_BRIEF_
Give the count of lines in the data that include the string "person", with no added remarks.

_DATA RECORDS_
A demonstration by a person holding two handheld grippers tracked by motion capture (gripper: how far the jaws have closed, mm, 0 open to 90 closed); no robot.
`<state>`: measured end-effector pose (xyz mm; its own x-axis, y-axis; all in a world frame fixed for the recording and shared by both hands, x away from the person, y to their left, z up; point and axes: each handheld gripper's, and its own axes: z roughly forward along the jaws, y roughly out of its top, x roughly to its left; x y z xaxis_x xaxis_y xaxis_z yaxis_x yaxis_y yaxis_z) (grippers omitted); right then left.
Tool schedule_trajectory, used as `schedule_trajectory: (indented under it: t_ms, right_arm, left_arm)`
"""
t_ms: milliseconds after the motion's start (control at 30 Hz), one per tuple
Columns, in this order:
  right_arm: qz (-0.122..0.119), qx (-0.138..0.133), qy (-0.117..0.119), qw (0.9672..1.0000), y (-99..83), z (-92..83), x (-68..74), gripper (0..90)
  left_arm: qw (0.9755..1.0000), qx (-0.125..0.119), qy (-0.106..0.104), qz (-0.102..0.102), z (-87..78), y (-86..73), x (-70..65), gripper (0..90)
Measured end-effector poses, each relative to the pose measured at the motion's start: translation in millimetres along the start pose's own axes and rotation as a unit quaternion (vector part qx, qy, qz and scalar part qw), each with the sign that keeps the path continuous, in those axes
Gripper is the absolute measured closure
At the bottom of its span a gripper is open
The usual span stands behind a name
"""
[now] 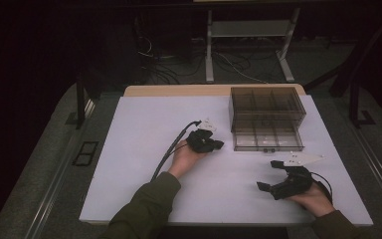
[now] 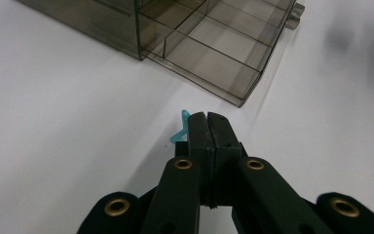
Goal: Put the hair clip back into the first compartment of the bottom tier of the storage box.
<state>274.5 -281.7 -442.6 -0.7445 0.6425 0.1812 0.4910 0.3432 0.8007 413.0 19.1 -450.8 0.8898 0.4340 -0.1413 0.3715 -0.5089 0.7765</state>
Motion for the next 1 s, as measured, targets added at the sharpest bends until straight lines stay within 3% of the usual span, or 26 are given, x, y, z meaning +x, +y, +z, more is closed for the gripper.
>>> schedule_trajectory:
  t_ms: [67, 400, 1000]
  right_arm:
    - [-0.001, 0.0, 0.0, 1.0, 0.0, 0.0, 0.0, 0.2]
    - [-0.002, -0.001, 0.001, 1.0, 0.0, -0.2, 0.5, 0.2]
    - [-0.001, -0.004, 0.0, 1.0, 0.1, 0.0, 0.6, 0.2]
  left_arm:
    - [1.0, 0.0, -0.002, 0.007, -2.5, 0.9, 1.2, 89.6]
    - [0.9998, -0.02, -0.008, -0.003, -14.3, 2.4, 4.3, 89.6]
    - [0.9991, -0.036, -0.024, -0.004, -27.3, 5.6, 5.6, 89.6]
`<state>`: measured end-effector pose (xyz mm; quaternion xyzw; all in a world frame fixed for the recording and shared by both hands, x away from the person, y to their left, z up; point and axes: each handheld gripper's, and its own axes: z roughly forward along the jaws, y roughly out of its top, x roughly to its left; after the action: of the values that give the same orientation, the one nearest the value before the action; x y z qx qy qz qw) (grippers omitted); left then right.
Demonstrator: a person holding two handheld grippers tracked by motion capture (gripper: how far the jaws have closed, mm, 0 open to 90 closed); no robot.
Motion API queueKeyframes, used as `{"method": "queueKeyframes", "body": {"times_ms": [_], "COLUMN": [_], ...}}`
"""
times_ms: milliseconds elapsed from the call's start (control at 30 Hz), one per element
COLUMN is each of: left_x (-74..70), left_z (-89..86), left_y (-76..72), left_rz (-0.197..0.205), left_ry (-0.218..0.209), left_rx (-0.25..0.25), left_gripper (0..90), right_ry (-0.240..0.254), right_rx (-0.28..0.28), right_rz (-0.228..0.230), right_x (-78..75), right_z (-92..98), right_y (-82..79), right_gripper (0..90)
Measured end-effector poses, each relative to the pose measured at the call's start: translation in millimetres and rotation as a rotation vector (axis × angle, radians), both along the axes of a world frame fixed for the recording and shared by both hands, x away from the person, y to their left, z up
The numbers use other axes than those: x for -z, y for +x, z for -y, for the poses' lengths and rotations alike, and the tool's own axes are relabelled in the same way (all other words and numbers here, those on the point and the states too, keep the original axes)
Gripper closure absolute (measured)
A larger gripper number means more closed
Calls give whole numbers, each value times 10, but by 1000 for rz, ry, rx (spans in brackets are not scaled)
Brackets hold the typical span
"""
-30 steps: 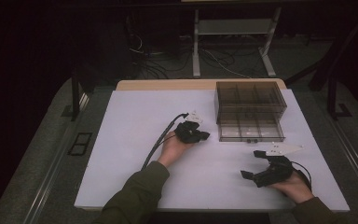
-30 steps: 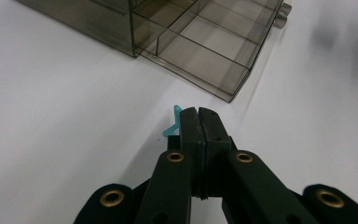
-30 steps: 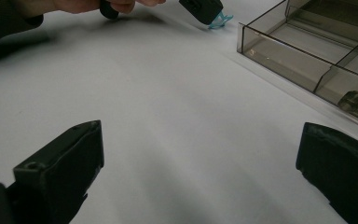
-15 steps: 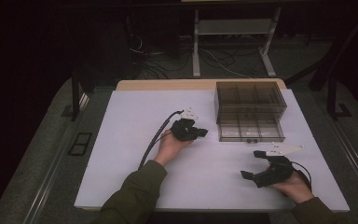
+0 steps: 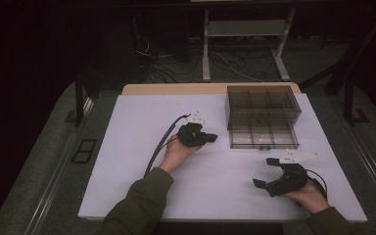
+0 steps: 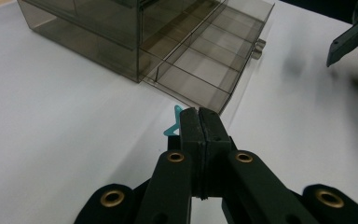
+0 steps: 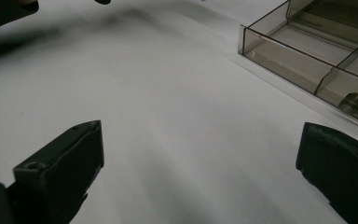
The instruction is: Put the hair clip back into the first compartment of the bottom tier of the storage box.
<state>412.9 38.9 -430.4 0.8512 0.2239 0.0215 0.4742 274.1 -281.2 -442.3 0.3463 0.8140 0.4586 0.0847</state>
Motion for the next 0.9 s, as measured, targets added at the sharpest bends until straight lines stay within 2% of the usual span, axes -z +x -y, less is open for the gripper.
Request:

_COMPLETED EXERCISE_
5